WORK INSTRUCTION :: Tally the lines in the data below in which the word "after" occurs, then give only the total.

== DATASET EXCERPT

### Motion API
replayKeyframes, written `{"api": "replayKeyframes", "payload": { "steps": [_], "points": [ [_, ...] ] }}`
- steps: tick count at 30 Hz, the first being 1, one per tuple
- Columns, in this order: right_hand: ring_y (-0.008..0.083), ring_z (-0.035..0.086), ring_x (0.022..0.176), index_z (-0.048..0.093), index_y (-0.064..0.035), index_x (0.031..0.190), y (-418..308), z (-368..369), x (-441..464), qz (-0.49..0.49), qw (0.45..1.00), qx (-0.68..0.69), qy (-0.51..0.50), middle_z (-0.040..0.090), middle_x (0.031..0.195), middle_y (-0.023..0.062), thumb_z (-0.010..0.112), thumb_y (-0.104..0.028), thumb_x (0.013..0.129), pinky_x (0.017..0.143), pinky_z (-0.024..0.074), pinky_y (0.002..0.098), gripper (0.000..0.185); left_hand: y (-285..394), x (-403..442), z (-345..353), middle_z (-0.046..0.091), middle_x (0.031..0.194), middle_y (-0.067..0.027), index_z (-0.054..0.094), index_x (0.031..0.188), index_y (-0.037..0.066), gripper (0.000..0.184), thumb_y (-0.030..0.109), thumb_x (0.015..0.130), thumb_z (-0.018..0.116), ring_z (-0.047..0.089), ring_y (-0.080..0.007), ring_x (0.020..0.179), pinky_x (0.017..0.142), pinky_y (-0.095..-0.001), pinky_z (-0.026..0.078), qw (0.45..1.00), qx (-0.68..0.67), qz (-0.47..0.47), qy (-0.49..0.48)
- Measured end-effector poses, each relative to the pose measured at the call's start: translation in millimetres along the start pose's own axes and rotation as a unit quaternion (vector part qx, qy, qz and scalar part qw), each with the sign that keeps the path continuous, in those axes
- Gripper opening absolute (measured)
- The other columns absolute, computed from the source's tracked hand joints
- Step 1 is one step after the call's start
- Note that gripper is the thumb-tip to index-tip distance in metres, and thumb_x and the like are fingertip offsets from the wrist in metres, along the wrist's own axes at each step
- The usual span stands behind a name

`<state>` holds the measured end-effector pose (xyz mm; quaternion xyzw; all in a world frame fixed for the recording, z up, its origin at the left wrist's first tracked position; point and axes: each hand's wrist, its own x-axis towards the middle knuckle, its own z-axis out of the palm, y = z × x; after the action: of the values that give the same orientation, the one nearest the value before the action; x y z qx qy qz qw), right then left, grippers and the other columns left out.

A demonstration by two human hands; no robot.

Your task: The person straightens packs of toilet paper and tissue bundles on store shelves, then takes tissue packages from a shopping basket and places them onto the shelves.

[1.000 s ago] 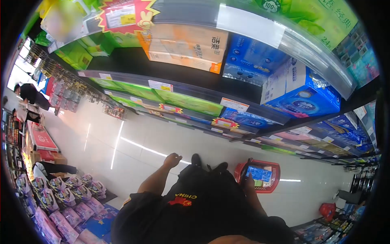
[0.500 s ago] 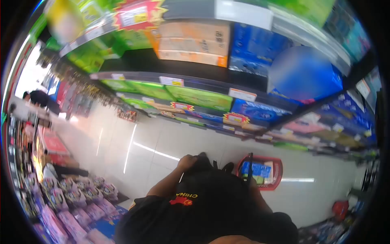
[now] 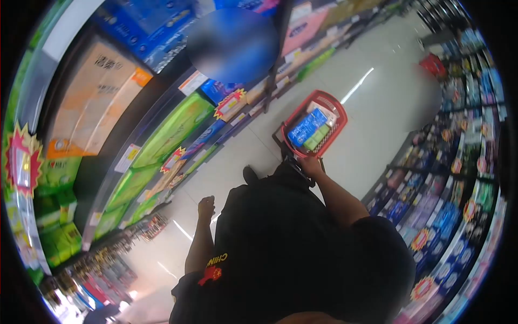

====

RESPONSE :: 2